Практикант | страница 68
Чем сильнее тускнели в моей памяти те два месяца, тем сильнее мне казалось, что Сан Саныч врал. Из добрых, конечно же, побуждений — просто, чтобы подбодрить робеющего практиканта. Теперь же, когда посредством телефонной связи, я пытаюсь пробить его недоуменное раздражение своим, признаюсь, чересчур слащавым восторгом, его тогдашние комплименты кажутся мне даже не прошлой жизнью. Лишь сном, еще не отпустившим после пробуждения, но уже занявшим полагающееся ему место — вольной игры мозга, которая заканчивается, стоит лишь открыть глаза.
Звонок Сан Санычу был из разряда тех сумасшедших идей, которые внезапно выстреливают.

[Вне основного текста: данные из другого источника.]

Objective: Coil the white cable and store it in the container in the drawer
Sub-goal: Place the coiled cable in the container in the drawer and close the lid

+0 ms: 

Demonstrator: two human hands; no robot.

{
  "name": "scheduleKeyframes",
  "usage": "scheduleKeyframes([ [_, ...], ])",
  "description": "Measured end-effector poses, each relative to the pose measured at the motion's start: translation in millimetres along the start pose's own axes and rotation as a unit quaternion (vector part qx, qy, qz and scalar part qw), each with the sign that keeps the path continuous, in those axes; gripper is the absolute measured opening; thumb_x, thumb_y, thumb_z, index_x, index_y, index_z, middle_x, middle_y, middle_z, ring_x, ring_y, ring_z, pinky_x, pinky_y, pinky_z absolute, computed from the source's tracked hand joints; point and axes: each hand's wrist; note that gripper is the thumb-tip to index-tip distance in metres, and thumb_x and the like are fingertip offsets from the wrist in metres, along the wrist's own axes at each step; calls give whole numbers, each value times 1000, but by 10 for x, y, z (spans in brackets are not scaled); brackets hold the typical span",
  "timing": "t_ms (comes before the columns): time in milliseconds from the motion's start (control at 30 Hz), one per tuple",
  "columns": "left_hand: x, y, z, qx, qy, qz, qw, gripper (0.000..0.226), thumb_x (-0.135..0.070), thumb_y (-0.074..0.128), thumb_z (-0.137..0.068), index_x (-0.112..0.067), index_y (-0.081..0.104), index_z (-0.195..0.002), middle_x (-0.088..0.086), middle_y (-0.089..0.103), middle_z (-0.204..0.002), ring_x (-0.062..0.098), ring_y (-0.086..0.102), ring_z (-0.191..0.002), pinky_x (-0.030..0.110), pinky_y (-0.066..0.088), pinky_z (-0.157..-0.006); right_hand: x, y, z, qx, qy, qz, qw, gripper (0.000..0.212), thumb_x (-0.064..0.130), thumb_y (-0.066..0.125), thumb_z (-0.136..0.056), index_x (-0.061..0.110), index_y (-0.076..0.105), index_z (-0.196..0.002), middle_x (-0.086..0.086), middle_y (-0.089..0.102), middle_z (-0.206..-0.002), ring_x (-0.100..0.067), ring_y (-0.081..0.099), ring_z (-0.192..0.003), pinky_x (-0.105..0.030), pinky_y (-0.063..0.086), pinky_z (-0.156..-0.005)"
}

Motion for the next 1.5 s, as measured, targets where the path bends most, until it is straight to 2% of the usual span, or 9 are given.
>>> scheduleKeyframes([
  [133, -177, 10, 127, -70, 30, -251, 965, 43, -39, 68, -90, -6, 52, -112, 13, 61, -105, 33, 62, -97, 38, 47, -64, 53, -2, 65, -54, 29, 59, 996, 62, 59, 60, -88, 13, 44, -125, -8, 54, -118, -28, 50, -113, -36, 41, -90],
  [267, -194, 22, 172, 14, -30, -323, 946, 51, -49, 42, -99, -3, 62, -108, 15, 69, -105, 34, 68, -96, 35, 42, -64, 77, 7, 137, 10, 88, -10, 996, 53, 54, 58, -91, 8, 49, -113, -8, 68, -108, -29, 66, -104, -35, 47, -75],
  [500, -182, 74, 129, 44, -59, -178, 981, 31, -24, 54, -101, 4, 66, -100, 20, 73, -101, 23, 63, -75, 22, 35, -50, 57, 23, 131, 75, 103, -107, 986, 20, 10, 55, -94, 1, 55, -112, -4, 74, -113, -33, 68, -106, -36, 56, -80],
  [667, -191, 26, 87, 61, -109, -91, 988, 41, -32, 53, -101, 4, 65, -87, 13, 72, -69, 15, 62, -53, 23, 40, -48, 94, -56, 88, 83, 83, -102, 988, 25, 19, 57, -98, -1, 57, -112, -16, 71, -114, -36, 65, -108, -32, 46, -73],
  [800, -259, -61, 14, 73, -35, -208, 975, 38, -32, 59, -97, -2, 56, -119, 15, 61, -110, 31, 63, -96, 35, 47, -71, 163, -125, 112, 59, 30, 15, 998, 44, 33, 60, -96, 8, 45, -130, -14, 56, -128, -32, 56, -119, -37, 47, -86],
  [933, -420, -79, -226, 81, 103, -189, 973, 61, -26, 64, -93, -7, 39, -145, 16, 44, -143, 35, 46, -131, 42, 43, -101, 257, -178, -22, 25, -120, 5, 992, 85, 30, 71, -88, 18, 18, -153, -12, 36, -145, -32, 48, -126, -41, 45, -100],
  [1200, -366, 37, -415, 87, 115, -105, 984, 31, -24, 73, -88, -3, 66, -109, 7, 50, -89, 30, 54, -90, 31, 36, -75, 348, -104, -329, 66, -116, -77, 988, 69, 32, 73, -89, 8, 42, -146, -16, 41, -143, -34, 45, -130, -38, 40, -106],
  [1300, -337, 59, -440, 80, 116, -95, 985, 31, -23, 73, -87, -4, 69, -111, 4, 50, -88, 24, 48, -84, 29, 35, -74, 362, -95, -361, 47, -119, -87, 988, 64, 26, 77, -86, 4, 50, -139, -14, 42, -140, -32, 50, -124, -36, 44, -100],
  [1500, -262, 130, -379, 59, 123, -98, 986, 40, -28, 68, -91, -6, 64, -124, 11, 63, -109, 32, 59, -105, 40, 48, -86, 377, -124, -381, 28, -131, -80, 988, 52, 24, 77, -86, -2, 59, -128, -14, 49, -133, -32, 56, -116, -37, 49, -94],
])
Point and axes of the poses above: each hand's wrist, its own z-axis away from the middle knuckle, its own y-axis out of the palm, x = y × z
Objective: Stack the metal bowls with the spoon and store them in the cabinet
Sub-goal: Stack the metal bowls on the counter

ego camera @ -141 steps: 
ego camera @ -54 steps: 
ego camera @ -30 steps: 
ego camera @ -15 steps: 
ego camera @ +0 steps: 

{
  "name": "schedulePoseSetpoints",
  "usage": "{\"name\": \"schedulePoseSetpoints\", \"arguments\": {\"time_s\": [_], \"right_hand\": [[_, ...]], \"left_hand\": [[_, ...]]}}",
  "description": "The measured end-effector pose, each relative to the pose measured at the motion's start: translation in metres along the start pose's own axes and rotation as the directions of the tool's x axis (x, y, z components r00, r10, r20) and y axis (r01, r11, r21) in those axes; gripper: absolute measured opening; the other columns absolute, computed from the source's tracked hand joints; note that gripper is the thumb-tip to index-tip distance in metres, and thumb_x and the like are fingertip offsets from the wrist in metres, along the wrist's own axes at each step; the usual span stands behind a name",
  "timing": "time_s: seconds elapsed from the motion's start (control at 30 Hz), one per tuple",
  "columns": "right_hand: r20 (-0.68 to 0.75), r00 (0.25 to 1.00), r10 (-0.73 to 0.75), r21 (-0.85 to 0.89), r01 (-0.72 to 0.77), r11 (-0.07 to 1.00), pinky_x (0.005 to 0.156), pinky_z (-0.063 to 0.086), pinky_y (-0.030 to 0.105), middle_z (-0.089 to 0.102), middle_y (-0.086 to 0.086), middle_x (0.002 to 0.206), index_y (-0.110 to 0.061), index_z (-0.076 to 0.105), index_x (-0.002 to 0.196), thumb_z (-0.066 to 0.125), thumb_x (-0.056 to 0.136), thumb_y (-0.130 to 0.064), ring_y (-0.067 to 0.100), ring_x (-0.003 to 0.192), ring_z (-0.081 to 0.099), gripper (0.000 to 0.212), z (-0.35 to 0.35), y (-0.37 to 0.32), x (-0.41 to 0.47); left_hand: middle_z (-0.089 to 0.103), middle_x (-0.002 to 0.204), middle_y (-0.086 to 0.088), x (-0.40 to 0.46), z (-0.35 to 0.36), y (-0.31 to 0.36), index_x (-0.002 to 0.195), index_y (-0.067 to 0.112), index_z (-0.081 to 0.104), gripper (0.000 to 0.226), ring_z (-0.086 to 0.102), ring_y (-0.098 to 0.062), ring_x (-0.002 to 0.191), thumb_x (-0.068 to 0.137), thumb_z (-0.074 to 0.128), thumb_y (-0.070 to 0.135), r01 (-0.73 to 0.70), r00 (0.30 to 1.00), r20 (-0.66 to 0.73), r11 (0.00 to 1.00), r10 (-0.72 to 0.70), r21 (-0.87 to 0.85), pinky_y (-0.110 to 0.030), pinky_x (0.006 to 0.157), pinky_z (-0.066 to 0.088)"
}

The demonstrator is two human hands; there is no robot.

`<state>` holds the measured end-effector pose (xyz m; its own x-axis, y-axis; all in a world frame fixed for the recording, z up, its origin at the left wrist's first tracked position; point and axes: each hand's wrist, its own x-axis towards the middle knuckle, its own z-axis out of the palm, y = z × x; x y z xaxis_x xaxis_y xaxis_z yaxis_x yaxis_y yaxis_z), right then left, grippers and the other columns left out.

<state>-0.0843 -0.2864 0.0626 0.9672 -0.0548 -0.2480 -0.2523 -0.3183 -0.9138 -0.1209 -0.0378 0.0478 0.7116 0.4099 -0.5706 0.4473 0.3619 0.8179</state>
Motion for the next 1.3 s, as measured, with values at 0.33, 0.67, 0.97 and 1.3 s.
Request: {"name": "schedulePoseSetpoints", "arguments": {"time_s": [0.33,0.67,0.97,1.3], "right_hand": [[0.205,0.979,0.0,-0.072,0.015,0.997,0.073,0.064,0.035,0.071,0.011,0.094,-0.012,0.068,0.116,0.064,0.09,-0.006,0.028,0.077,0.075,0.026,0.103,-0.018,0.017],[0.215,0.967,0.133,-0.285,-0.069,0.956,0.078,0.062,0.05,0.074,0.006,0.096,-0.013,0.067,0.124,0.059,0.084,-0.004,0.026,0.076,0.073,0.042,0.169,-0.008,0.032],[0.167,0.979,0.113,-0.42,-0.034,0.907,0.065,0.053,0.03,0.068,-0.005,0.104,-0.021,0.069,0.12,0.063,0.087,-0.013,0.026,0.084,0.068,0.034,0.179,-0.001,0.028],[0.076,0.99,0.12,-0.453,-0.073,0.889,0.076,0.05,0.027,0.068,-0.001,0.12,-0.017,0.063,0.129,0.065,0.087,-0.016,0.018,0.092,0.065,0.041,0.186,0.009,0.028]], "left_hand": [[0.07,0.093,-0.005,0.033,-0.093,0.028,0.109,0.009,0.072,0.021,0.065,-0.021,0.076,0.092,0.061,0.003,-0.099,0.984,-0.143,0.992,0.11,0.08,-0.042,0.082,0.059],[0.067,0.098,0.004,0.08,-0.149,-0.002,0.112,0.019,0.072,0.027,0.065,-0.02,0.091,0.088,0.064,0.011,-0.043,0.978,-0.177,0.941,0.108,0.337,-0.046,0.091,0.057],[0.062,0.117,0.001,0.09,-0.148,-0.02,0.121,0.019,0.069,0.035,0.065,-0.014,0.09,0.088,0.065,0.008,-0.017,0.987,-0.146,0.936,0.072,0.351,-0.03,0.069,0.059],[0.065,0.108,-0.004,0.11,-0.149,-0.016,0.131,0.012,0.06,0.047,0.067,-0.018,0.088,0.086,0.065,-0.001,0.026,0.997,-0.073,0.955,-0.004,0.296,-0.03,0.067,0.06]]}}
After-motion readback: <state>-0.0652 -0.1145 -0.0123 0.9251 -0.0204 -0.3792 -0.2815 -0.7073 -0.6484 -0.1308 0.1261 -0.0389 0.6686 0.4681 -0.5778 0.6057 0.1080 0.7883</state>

Так, во всяком случае, считал я, пока не набрал его номер и не без удивления понял, что унижаюсь, приветствуя его так, как и положено человеку, так и не ставшему светилом молдавской исторической науки. А как горячо уверял меня Сан Саныч в неизбежности этой головокружительной перспективы!
Что ж, нельзя не признать, что моя нынешняя терпеливо–просительная позиция у телефона — логическая расплата за абсурд предшествовавших звонку дней. Точнее, за три недели — а ровно столько прошло с момента смерти моего нелепого научного руководителя. И хотя меня уверяли, что это печальное событие произошло несколько раньше, я‑то знал точно: Ион Балтага умер лишь три недели назад, в тот самый момент, когда об этом мне сообщила его, как нетрудно было догадаться по, с трудом подбиравшим слова, женскому голосу из трубки, все еще печальная вдова.
Я не стал, вопреки обыкновению, случавшемуся каждый раз, когда я узнавал о смерти знакомого спустя недели и даже месяцы, в подробностях представлять похоронную процессию, заплаканные лица в черном обрамлении и даже восковый нос из гроба. Не потому, что с годами утратил сентиментальность — времени страдать, причем почти без повода, совершенно не было. Возможно, оттого, что отец не изменил себе: денег, щедро разбросанных им в темной — хоть глаз выколи — прихожей нашей квартиры мне, после оплаты всех долгов хватило лишь на две недели. По истечению которых я, подобно нищим всех народов и времен, вышел в люди, что, как известно даже самому захудалому бродяге — единственная возможность выжить.
Впрочем, моей целью были не прохожие, в толпе которых нищие безошибочно вылавливают обладателей двух спасительных для себя качеств — пусть и ограниченного, но все же количества наличных денег и ничем не ограниченной сердобольности. Да и район, в котором собирался промышлять я, мало походил на место заработка нищих: их тут попросту не было. Если кому–нибудь из них и пришло бы в заросшую слипшимися от жира волосами, одурманенную ежедневными возлияниями из недопитых бутылок голову, присесть на краю тротуара, положив на бедро перевернутую грязными ногтями вниз кисть, вмешательства служб правопорядка могло бы и не понадобиться — их метлами погнали бы с не успевших стать насиженными мест сообразительные дворники. Еще до того, как по улице промчались бы куда как более привычные обитатели — лимузины с мигалками, внутри которых на кожаных креслах — не то что на тротуаре — удобно размещаются просители рангами повыше — от иностранных послов до президента.